JUNEAU — Some high school students traveled nearly 900 miles to lobby state lawmakers on Monday to do away with Alaska’s school exit exam, saying the test is so simple, it’s laughable.
The exit exam was just one part of Gov. Sean Parnell’s omnibus education bill that drew students, superintendents and education department officials to the Capitol for testimony. The wide-ranging bill also would allow schools denied charter status to appeal to the state and increase the student funding formula, known as the base student allocation.
Dillingham High School senior Brandie Bocatch told the Senate Education Committee that the state’s exit exam has become irrelevant.
“It’s on an eighth-grade level,” Bocatch said.
Such an exit test was first given to seniors in 1998, but only about 50 percent showed a proficiency in core areas, Mike Hanley, Alaska education and early childhood development commissioner, has said.
The test has been revised over the years, and students as young as those in the eighth grade now take essentially the same test as the one given to high school seniors.
But Bocatch said some young students in Dillingham believe that by passing the test, their education is over.
“We’ve heard the same thing on taking an exit exam in the eighth grade, that students tend to drop out afterwards,” said Sen. Gary Stevens, R-Kodiak, the committee chairman.
Passing the exit exam is required to receive a diploma. Parnell’s education bill would require a college base-assessment exam be given in place of the exit exam.

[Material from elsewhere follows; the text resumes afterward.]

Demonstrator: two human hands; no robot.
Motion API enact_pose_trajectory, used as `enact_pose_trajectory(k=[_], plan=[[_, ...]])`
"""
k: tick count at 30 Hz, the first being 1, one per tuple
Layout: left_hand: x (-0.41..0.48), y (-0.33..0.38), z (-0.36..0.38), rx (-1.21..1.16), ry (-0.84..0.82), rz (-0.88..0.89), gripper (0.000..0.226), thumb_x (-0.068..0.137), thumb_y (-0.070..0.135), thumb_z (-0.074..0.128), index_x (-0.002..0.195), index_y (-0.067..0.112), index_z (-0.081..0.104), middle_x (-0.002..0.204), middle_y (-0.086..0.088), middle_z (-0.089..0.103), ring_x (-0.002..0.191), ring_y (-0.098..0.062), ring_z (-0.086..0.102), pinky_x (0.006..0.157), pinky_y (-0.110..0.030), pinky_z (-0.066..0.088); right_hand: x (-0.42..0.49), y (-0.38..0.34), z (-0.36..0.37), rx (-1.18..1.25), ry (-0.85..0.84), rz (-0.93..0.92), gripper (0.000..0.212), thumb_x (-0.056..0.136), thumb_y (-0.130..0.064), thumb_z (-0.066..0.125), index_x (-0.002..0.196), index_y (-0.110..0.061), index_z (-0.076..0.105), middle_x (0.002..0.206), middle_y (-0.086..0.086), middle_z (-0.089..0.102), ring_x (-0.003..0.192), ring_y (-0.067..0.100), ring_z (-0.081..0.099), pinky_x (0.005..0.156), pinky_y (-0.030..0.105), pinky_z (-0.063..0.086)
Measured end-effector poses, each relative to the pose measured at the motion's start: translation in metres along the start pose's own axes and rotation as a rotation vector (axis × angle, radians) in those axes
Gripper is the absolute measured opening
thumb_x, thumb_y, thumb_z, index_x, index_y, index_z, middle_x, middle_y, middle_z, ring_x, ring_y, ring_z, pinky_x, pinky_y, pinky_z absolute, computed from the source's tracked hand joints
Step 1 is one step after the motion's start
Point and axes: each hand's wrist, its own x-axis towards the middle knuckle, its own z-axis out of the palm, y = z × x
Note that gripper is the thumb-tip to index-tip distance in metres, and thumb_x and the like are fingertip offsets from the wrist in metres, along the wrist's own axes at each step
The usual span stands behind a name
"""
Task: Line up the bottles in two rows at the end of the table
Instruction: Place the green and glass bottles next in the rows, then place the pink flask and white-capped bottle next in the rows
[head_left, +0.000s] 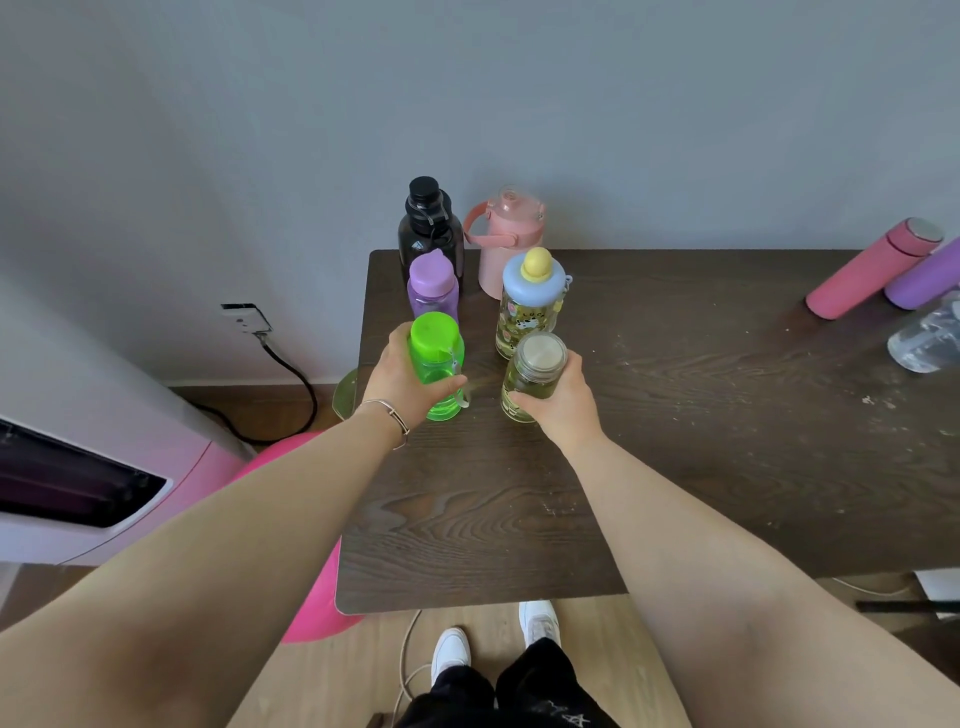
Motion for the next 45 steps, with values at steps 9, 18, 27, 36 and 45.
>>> enact_pose_trajectory(k=[9,18,27,36,45], plan=[[-0.011,0.031,-0.017,0.453,0.125,0.274,0.102,0.071,0.048,0.076,0.149,0.015,0.019,0.154,-0.015,0.023,0.139,-0.032,0.026,0.110,-0.047,0.031,-0.018,-0.017,-0.025,-0.277,0.005,-0.110,0.101,0.075,-0.039,0.082,0.152,-0.018,0.020,0.154,0.007,0.029,0.139,0.025,0.034,0.106,0.041,0.037],[-0.027,0.088,0.014,0.986,0.043,0.572,0.090,0.085,0.058,0.054,0.152,0.017,0.009,0.159,-0.013,0.010,0.147,-0.031,0.004,0.118,-0.048,0.009,-0.030,0.000,-0.099,-0.892,0.105,-0.291,0.084,0.089,-0.044,0.066,0.153,-0.012,0.023,0.158,0.012,0.029,0.149,0.031,0.017,0.120,0.049,0.016],[-0.070,0.158,0.127,1.165,-0.065,0.541,0.089,0.086,0.056,0.052,0.151,0.016,0.006,0.159,-0.014,0.008,0.145,-0.032,0.005,0.116,-0.050,0.011,-0.052,0.073,-0.216,-0.941,0.138,-0.273,0.077,0.094,-0.043,0.057,0.154,-0.012,0.019,0.160,0.011,0.024,0.150,0.031,0.012,0.121,0.050,0.011],[-0.118,0.268,0.278,1.169,-0.132,0.607,0.085,0.089,0.056,0.047,0.151,0.017,0.004,0.159,-0.012,0.006,0.146,-0.029,0.001,0.116,-0.049,0.009,-0.084,0.183,-0.381,-0.867,0.222,-0.130,0.078,0.096,-0.046,0.052,0.156,-0.017,0.013,0.163,0.007,0.019,0.150,0.028,0.011,0.121,0.045,0.013],[-0.111,0.330,0.352,1.115,-0.167,0.629,0.084,0.089,0.055,0.048,0.150,0.017,0.004,0.159,-0.011,0.006,0.146,-0.028,0.002,0.116,-0.047,0.010,-0.071,0.238,-0.462,-0.800,0.303,-0.024,0.080,0.094,-0.046,0.057,0.156,-0.013,0.017,0.160,0.009,0.026,0.149,0.027,0.018,0.120,0.044,0.017]])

But Kake City School District Superintendent Kevin Shipley had concerns about dropping the exit exam.
“How does it affect our accountability to the state?” Shipley said. “That needs to be addressed in this bill.”
The state currently pays a vendor, Data Recognition Corp. of Maple Grove, Minn., $2.7 million annually to administer the exams in Alaska.
Even if the state does away with the test, Hanley testified that his department would like to allow former students to return to take the current exit exam to receive their diploma for the next three years.
He said 300 former students returned last year to take the exit exam, and half of them passed. That extension would cost $1.3 million.
Also under the broad bill, schools that were denied a charter designation by local school districts would be able to appeal to the state education department.
Stevens, the committee chairman, expressed concerns with that provision, wondering what the state could do when local districts rejected the schools. He said that would have to be addressed.
Hanley noted that a charter school permit has never been denied, and that drew a sharp response from Sen. Berta Gardner, D-Anchorage.
“Then what problem is this fixing since no charter schools have been denied a permit?” Gardner asked.
Hanley said the bill brings integrity to local decision making on charter schools.
In addition, the bill would raise the base student allocation, or per-pupil funding formula, by $85 the next fiscal year, from $5,680 to $5,765, and then by $58 each of the next two years, bringing it to $5,881.
The committee didn’t make any decisions on the bill and will schedule further testimony.